The Rock Ethics Institute


Energy and Carbon Dioxide

by Rob Peeler Mar 27, 2015

The present atmospheric concentration of CO2 is about 383 parts per million by volume. Imagine we took a box of air and divided it into one million equal parts, or pieces. We would find that CO2 only takes up 383 of those one million pieces. However, 200 years ago, CO2 would have filled only 283 of the one million pieces. By 2100, scientists expect that CO2 will take up 550 of the one million pieces. What is being replaced in this process of adding more CO2? Oxygen (O2), mainly. We breathe oxygen into our lungs, process it, and breathe out CO2. The green parts of plants (where there is chlorophyll) breathe in CO2 and breathe out oxygen: thus, the plants give animals oxygen, and the animals give the plants CO2.

Also, oxygen is used to burn things. In the process of burning, a chemical reaction takes place and the oxygen in the air combines with the carbon in the fuel (wood, gas, coal) to create CO2. It is this very process that gives us the heat that we use to produce other forms of energy. If you've ever started a campfire you know that to get it going you sometimes need to fan the small flames to get big flames. When you fan the fire and the flames get bigger, you are adding oxygen to the fire more quickly than if it just burned the oxygen in the air around it. In a simple way, this is why we breathe harder when we run fast for a long time.

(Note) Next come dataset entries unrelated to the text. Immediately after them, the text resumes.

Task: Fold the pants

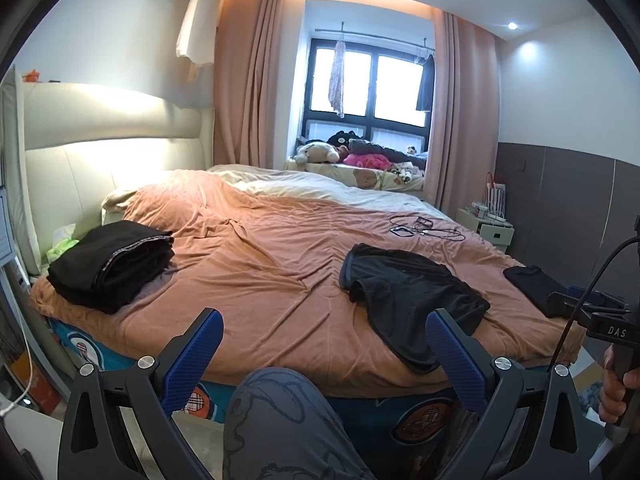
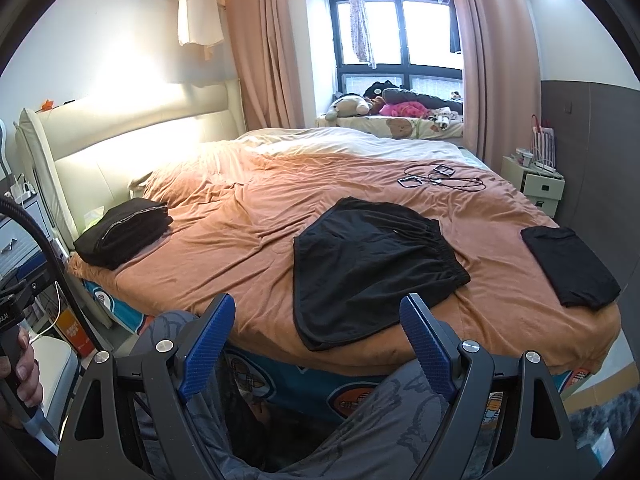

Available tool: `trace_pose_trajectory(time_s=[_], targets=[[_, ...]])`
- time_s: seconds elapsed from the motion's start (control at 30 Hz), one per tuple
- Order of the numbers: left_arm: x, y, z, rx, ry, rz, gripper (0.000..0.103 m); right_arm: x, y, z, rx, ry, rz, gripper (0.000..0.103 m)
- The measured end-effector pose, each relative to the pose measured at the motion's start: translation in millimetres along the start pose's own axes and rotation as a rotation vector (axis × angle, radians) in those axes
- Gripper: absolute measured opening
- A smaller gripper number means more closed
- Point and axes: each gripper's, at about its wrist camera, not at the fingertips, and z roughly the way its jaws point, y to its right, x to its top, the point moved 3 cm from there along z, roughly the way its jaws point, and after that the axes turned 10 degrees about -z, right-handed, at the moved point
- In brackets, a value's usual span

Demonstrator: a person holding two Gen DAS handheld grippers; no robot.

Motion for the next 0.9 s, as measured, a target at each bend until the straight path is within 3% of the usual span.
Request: trace_pose_trajectory(time_s=[0.6, 0.9], targets=[[7, 6, -4, -0.004, -0.001, 0.02, 0.102, -2, 2, -5, 0.007, 0.036, 0.022, 0.084], [7, 12, 17, -0.025, -0.02, 0.001, 0.102, -10, 13, 9, -0.023, 0.057, 0.052, 0.084]])
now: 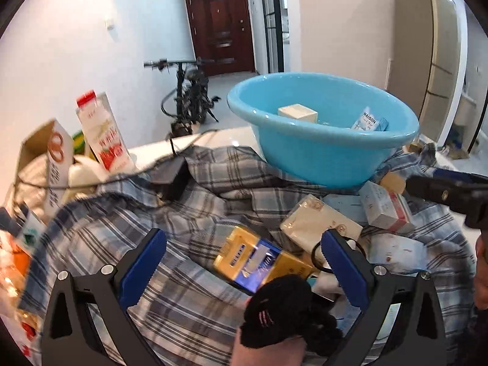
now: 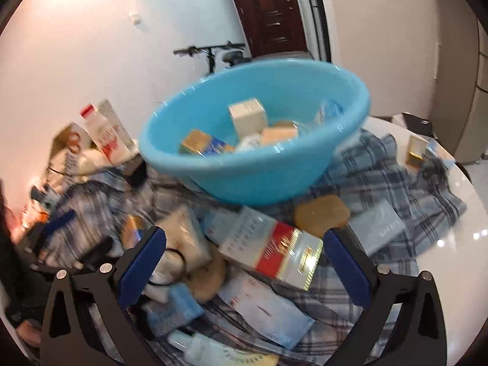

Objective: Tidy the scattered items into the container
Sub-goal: 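Close the left tool on the black fluffy item while the right tool approaches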

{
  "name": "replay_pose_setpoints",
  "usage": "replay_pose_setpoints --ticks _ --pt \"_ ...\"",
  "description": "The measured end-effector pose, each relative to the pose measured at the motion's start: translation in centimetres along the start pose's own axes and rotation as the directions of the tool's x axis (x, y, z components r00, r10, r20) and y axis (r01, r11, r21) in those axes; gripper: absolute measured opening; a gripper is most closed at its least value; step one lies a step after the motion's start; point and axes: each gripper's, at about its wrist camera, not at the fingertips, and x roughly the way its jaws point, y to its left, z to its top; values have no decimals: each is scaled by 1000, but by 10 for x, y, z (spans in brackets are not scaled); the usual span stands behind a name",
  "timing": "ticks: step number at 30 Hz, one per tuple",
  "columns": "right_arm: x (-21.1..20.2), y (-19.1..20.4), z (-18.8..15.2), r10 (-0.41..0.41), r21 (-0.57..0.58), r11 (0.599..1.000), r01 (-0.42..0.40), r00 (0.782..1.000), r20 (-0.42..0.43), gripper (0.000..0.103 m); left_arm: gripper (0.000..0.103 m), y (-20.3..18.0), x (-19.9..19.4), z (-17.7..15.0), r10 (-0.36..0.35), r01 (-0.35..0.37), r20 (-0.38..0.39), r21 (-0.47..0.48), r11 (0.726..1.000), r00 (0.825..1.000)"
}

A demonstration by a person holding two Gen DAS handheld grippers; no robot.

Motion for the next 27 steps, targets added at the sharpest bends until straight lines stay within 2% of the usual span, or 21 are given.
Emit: replay_pose_setpoints --ticks 3,6,8,11,14,17,19,21,24,27 --pt "4 -2 -4 -13 -33 999 13 1000 6 103 103 2 -3 0 -27 27 2 -32 999 1000" --pt "11 -7 -9 -47 -52 998 46 999 -17 103 103 5 7 -3 -73 69 -60 -63 996 996" --pt "14 -13 -10 -28 -42 999 26 999 -39 103 103 3 13 -5 -63 57 -88 -65 996 994" --pt "17 -21 -11 23 -14 1000 -24 997 -72 103 103 -1 15 -6 -69 64 -82 -56 996 994" --pt "17 -25 -12 19 -5 1000 -19 996 -89 103 103 -7 17 -9 -39 37 -98 -25 999 994" --pt "15 -23 -13 15 -28 999 -17 996 -88 103 103 -14 12 -9 -75 75 -96 -4 997 993" --pt "13 -20 -14 50 -39 998 -54 995 -89 103 103 -18 11 -10 -134 135 -107 -2 991 985" --pt "12 -15 -17 88 -53 994 -94 991 -98 103 103 -19 15 -11 -163 162 -126 -13 987 979" --pt "7 -8 -19 91 -83 992 -98 992 -81 103 103 -21 24 -14 -117 118 -153 -7 993 981" --pt "2 -7 -19 66 -102 992 -72 996 -57 103 103 -13 30 -14 -156 148 -171 -58 987 973"
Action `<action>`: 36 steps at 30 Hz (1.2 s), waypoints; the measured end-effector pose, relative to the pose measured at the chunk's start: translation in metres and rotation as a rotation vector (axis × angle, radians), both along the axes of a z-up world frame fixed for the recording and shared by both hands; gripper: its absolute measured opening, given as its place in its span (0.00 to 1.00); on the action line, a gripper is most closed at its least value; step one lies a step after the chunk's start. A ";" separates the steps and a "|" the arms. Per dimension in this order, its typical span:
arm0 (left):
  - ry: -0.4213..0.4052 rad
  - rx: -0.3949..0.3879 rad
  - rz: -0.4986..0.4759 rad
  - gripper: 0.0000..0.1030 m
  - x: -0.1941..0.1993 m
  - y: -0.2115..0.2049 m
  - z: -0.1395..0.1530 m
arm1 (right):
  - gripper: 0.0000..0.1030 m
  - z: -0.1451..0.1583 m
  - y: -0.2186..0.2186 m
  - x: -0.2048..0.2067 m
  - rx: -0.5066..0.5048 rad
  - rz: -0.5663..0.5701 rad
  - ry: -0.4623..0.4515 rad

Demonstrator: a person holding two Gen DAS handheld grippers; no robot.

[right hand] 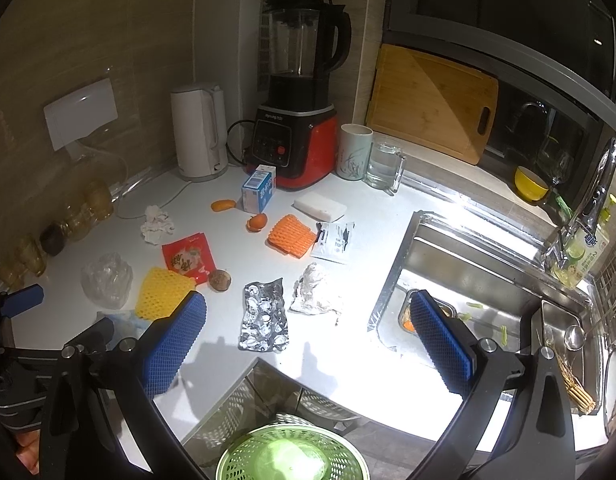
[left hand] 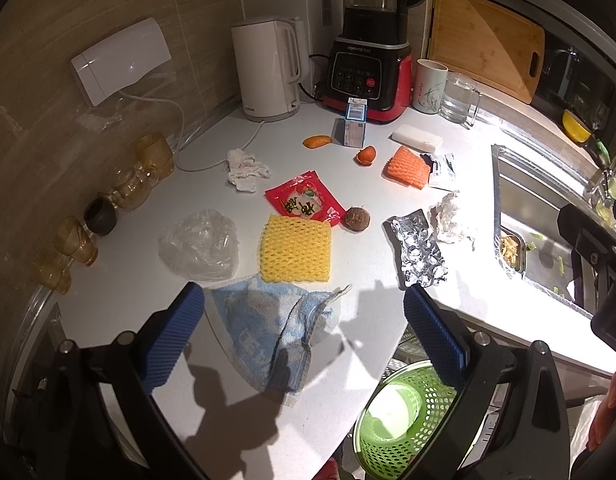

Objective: Collect trash

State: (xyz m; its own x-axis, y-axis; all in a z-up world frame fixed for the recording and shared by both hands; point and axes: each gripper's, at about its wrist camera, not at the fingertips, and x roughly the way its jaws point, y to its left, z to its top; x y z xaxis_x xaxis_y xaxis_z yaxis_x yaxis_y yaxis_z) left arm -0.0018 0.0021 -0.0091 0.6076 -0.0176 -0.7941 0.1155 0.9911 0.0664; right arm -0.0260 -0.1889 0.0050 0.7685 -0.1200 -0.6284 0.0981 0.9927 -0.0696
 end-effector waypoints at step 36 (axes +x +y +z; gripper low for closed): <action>0.008 -0.005 0.000 0.93 0.000 0.003 0.000 | 0.98 -0.002 0.000 0.000 -0.012 0.006 0.008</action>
State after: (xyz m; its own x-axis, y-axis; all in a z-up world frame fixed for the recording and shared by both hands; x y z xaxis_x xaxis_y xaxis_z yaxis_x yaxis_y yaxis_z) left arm -0.0016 0.0050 -0.0093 0.6015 -0.0212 -0.7986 0.1159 0.9914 0.0609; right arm -0.0260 -0.1884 0.0034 0.7644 -0.1227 -0.6330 0.0916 0.9924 -0.0818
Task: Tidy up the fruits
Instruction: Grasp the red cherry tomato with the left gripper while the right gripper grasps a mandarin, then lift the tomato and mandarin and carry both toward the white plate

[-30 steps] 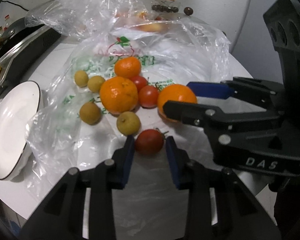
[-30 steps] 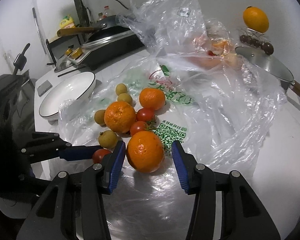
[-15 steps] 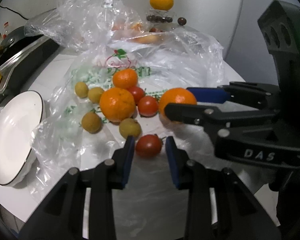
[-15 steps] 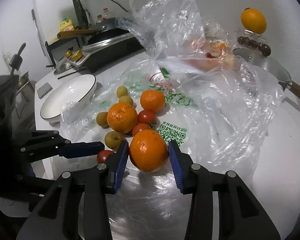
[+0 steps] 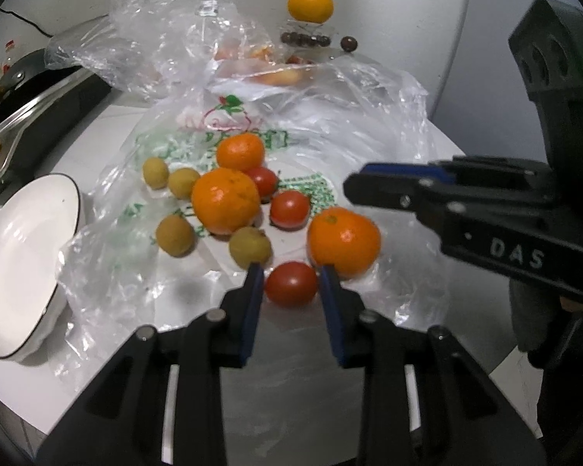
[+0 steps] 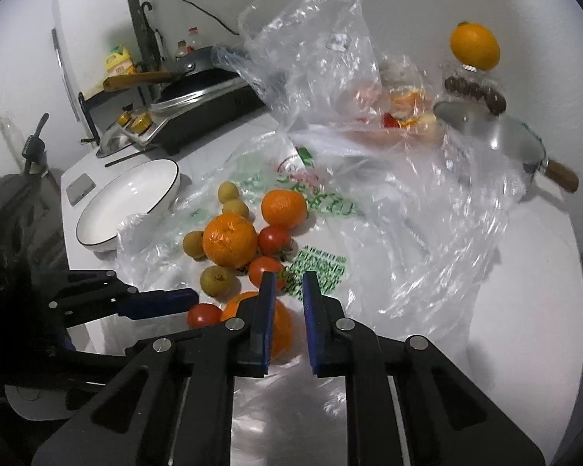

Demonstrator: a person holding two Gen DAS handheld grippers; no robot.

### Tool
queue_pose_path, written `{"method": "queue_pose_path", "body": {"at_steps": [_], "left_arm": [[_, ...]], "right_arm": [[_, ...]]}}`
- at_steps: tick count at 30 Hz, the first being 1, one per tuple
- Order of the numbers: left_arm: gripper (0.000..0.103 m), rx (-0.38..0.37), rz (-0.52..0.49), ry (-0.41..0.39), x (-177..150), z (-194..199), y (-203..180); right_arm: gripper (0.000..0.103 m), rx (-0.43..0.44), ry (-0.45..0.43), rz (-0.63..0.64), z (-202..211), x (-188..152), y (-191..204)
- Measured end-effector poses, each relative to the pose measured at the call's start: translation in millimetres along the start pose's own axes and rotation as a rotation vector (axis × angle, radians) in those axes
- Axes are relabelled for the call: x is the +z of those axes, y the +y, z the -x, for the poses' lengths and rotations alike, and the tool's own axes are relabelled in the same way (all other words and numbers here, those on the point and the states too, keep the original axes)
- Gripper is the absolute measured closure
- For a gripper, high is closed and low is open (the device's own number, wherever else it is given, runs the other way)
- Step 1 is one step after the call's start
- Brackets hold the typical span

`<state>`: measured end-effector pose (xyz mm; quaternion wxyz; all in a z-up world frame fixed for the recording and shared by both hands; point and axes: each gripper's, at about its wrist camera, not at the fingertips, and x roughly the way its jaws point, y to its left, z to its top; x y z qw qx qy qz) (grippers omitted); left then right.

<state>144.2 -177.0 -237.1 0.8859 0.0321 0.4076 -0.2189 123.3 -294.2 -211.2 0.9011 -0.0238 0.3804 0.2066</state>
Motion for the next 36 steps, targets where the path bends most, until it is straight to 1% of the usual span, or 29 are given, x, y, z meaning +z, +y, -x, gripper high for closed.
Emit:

So, where did all of the extra CO2 come from? Well, first from burning a lot of trees. Trees contain a huge amount of carbon, which is why trees form such a good fuel when heated and combined with oxygen in the air. Since 1850, however, humans have happened upon other things that work even better than wood. Gasoline, natural gas, and coal also contain a lot of carbon, and in a form that mixes very easily with oxygen, and thus generates lots of energy. This same energy is used to cook our food and move the wheels on our cars, and since about 1950, to create fertilizers for our crops. All of these processes use oxygen and release CO2.

It has only been since about 1950 that we've seen significant increases in burning gasoline, coal, and natural gas. Unlike wood, however, the carbon contained in these fuels was once deep below ground. We pulled the carbon out of the ground in the form of these fuels, combined it with oxygen, and released it into our air as CO2. The more we burn, the more we put up into our atmosphere.